We don’t always understand how it could be affecting a child. In a way, it kind of teaches a person or a child to hide how they feel, or not express how they’re feeling or that feelings don’t really matter. That may not really be what the parent is hoping to communicate. Maybe they’re trying to make them strong, or maybe they’re trying to encourage them to overcome how they feel or to be resilient. That’s the way that perhaps they’ve learned or think is best.
Social-emotional learning, the key phrase that we’re using, is essentially just teaching your kid how to manage their emotions. Here’s a way to do that: by saying, “It’s OK that you feel how you feel. In fact, let’s talk about how you feel. Let’s understand how you feel. And then, what can you do with how you feel? How can you make a good decision around how you feel?
Chris: I grew up in a time when people said, “I’ll give you something to cry about.” That was something I heard when I was growing up. What would you say to that generation of parents?
Dr. Akilah: I think that people do the best with what they have and the information they have at that time. What we've been learning over time and now is that, actually, allowing people to understand and express how they feel can be the thing that helps them to toughen up.
Here’s the thing: we all have emotions. Whether or not we acknowledge them, they are a part of what it means to be human. And, they affect us.
Sometimes, people might cope with their emotions in ways that are unhelpful. I’m not going to cry about it, but I might go throw this toy. Or I might, as an adult, use something that may not be helpful for me to cope with it.
I would submit that there are other ways to do exactly what you want: love your child and prepare them for a difficult world, honor their emotions and validate how they’re feeling.
Chris: Do you think that helping young people validate their emotions, know how to self-regulate, that that directly translates to success in school?
Dr. Akilah: Absolutely. We’re actually seeing that. Kids who are better able to do that are doing better in school. Academically, they’re doing better. They’re making more friends. They’re making better decisions.
A part of decision-making is being able to take into account all the things. Your emotions are part of all the things that affect how you’re making a decision. But if you’re dysregulated–meaning if you’re overwhelmed by certain emotions–it can be hard to make a good decision.
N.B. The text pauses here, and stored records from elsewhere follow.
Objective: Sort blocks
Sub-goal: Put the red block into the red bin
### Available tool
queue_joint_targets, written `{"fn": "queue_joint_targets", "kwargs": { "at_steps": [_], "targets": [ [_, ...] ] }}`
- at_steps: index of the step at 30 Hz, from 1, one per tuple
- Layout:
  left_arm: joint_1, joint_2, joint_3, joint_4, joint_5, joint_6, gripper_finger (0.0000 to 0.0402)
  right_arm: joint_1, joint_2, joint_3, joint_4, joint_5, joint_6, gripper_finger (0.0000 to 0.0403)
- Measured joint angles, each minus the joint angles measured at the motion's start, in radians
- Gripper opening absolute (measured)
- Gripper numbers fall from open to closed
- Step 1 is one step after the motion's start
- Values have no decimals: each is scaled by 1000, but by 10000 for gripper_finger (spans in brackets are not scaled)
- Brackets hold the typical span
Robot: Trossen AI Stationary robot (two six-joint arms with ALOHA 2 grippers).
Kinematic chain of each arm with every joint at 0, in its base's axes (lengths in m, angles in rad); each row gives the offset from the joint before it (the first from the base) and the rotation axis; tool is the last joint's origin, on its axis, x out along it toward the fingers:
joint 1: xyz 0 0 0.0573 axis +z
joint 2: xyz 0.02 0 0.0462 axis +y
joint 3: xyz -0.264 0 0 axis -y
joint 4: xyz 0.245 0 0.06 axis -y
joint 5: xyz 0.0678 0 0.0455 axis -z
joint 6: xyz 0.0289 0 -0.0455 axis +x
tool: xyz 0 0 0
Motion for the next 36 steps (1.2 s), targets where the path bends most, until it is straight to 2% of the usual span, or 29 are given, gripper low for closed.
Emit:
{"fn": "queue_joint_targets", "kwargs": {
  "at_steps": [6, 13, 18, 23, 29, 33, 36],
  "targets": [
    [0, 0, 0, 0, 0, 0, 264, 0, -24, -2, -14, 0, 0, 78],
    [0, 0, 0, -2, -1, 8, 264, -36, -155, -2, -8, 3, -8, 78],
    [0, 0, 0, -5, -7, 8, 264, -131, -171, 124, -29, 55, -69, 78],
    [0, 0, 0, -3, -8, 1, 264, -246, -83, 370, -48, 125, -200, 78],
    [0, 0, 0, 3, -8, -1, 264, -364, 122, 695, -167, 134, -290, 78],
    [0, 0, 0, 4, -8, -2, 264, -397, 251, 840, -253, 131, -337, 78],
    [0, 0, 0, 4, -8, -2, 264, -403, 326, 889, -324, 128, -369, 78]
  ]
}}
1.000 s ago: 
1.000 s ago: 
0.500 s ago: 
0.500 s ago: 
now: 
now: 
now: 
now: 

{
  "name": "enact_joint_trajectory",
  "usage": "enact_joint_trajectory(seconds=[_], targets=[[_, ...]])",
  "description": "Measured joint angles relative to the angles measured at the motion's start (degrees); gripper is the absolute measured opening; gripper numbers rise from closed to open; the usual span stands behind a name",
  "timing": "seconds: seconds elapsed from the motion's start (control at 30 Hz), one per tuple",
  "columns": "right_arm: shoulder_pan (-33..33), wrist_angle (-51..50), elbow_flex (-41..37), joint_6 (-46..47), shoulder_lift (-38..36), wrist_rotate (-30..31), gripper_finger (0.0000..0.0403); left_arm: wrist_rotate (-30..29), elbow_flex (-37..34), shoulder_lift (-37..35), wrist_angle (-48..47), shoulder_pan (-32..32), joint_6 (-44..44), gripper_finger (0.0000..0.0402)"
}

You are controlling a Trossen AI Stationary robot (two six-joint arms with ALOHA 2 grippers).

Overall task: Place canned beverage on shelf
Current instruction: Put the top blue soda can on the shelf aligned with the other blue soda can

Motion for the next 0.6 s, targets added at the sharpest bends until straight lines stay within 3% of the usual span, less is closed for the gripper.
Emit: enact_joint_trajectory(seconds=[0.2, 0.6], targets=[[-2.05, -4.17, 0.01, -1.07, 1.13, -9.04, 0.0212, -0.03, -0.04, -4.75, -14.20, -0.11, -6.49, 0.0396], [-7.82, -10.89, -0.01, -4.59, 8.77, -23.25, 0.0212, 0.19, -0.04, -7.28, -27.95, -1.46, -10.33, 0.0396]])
Let me think of an example. Say a kid is frustrated in school because they don't understand the concept. If they haven't learned how to identify and manage how they're feeling and to relate to other people, well, instead of managing the frustration, they might throw something and get sort of sent out of class.
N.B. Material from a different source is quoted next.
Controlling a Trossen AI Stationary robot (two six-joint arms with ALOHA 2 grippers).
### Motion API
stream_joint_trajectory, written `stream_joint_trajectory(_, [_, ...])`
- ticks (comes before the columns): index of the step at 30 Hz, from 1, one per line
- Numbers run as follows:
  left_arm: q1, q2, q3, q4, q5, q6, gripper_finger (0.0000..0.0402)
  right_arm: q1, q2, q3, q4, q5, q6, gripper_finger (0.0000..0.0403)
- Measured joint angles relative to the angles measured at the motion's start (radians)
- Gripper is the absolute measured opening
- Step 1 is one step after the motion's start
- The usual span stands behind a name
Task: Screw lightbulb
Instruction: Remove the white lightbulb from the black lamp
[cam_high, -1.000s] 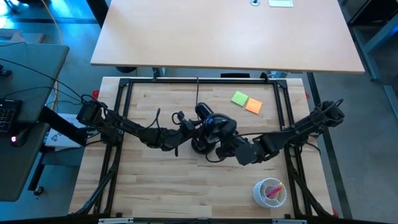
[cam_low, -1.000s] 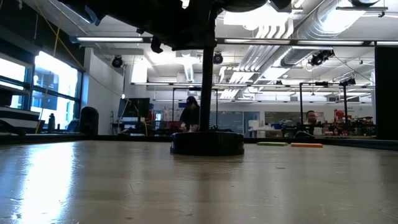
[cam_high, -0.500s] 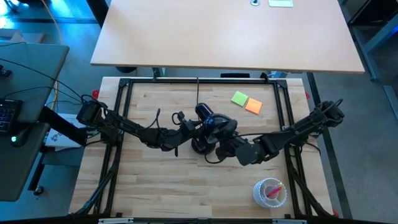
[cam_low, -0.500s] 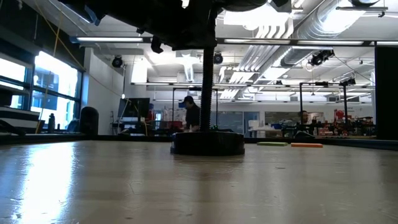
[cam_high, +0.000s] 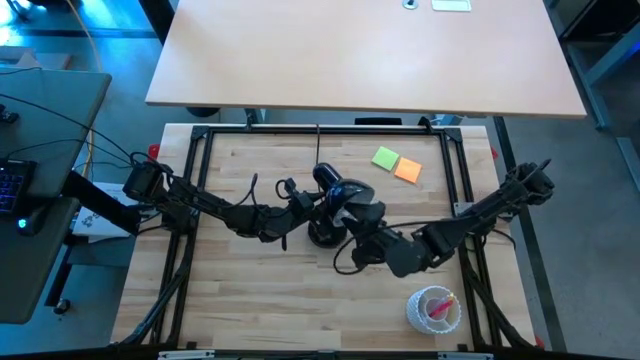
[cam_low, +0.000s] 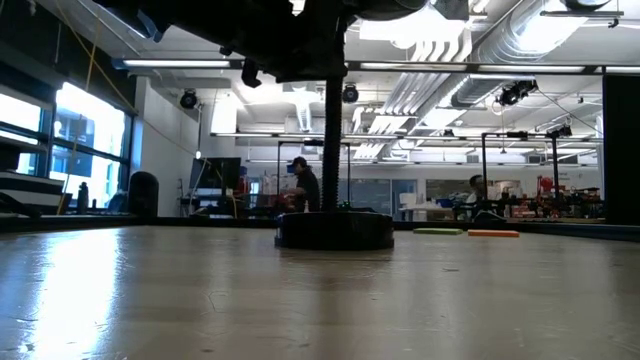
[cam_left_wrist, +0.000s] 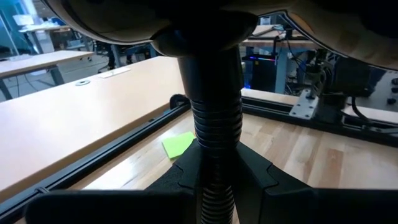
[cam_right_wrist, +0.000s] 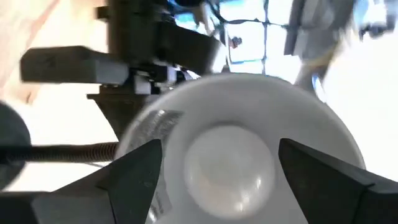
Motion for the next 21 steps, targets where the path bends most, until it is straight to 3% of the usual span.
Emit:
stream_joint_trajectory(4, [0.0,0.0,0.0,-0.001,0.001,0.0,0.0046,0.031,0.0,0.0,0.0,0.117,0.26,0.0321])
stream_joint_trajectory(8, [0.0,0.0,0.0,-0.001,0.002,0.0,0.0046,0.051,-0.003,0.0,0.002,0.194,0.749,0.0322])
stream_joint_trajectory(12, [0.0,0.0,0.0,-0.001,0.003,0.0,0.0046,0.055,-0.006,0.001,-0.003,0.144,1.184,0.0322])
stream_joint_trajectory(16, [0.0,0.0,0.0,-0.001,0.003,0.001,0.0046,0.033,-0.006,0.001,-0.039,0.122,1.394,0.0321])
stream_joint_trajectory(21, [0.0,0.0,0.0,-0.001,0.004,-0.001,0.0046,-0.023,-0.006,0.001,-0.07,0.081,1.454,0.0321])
But instead, if you can work with your teacher or work with your parent and say, “How are you feeling right now? Let’s take a moment. What’s going on for you?” And notice that your heart rate is going up or you’re feeling a little queasy in your stomach because you’re a little anxious. But identify, “I feel frustrated because I don’t understand this math problem.”
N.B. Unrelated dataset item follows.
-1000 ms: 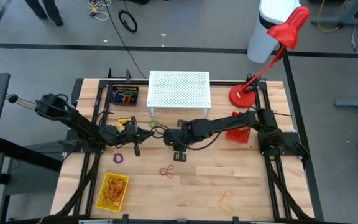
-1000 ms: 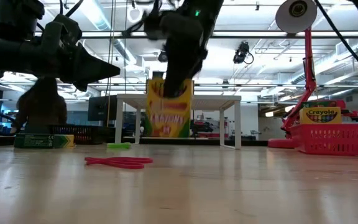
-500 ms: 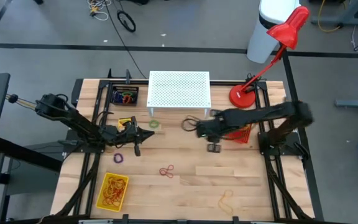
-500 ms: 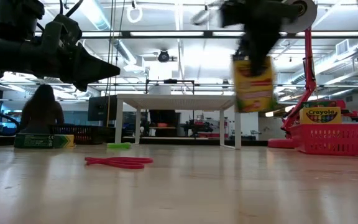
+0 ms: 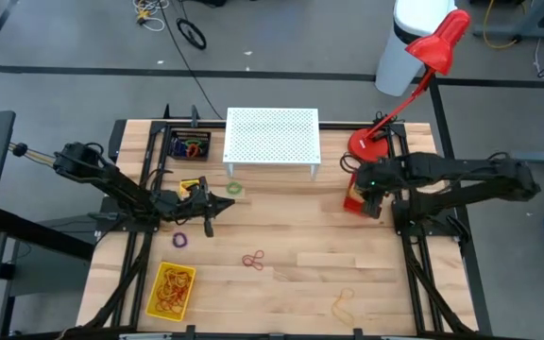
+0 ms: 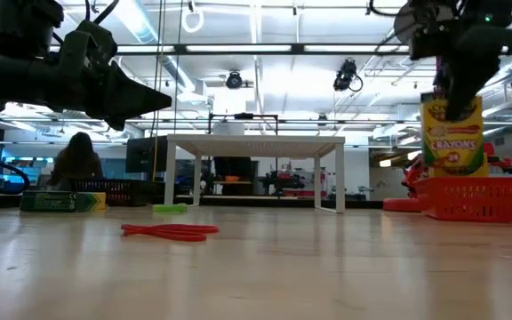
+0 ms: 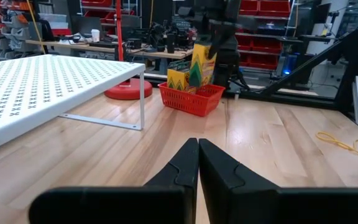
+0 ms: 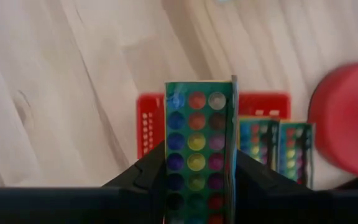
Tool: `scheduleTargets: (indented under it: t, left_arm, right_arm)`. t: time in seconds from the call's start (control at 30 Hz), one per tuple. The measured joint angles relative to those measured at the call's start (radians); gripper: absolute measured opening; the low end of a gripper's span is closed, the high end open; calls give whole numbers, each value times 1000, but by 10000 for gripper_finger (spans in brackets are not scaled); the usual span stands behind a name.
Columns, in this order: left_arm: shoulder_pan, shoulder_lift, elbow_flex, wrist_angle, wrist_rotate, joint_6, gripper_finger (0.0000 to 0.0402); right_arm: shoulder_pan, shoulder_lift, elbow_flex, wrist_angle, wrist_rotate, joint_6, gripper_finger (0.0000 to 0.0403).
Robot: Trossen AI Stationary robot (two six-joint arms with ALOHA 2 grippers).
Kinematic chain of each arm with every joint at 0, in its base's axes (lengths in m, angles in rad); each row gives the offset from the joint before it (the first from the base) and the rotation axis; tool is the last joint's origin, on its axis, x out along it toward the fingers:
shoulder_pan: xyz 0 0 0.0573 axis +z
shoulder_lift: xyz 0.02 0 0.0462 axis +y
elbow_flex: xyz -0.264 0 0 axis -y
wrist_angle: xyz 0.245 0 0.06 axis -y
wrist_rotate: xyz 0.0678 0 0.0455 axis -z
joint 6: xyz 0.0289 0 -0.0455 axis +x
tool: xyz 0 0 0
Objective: Pick & Place Office Desk Supplies
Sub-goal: Put the box yellow crayon into the red bin
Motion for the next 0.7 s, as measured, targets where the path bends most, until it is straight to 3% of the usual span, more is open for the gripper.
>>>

Great. We can work with that. Then we can say, “Well, how can we deal with this frustration?” Maybe we can take a moment and walk away.
Or maybe I can explain it to you better if you’re saying to me, “I feel frustrated because I don’t understand this concept.” Then a teacher can say, “Oh, I know what’s going on with this student. Let me break it down for them.”
As opposed to, “They just threw a crayon, and I don’t know what’s wrong with them, so I’m just going to send them away.” I didn’t know that they were frustrated because I wasn’t explaining it well enough.
Chris: That's such a good example, too, because I think math is a place where the public commonly thinks, listen, math is just adding and subtracting and division. And it's just, you know, there's nothing emotional about it.
What you just said triggered for me, I can remember how I used to feel when I was encountering math. I knew for a fact that I wasn’t going to be able to do it. It wasn’t just that I couldn’t do it. I was feeling some things in that moment, like, this means I’m done. And this means I’m just incapable.
So if you would have approached me at the moment I was frustrated with my homework, I would have given you some feedback that would have had nothing to do with adding or subtracting or whatever. And now, as an adult, with kids still in the house, when they bring math problems to you, it’s so easy for that to get triggered again.
How can we get people to understand that learning and education are more than just operations, more than how you do a problem?
Dr. Akilah: I think that's a really great question.
Even as you're asking the question, you, as an adult, have a degree of self-awareness, which is the whole idea of social-emotional learning. You have awareness. You describe your thought process—that there are thoughts that ultimately lead you to make choices or decisions or engaging in behaviors.
If we're not aware of those things and don't stop and listen to ourselves, we might choose an action that actually gets us further away from our goals and what we want in life.
I'm sure you've worked with people who are not always the easiest to work with. And that is a part of SEL, it's a part of collaborating with people. It is a part of making good decisions and building strong relationships.
Chris: So, what are some very specific, concrete things that are taught to kids when a school district says, hey, we’re going to invest in social-emotional learning?
Dr. Akilah: That kind of differs by district and by school. You’d have to ask specifically what your school is doing. There is a curriculum. These curriculums are by people who know a lot about the subject and provide teachers with some basic lessons on how to teach social-emotional learning. Just understanding what emotions are or identifying emotions. It might also include understanding what other people might be feeling and developing empathy for others. And then problem-solving. That sounds basic, but we don’t always recognize good ways to help us solve difficult problems. Problem-solving [and] decision making are extremely important for life success.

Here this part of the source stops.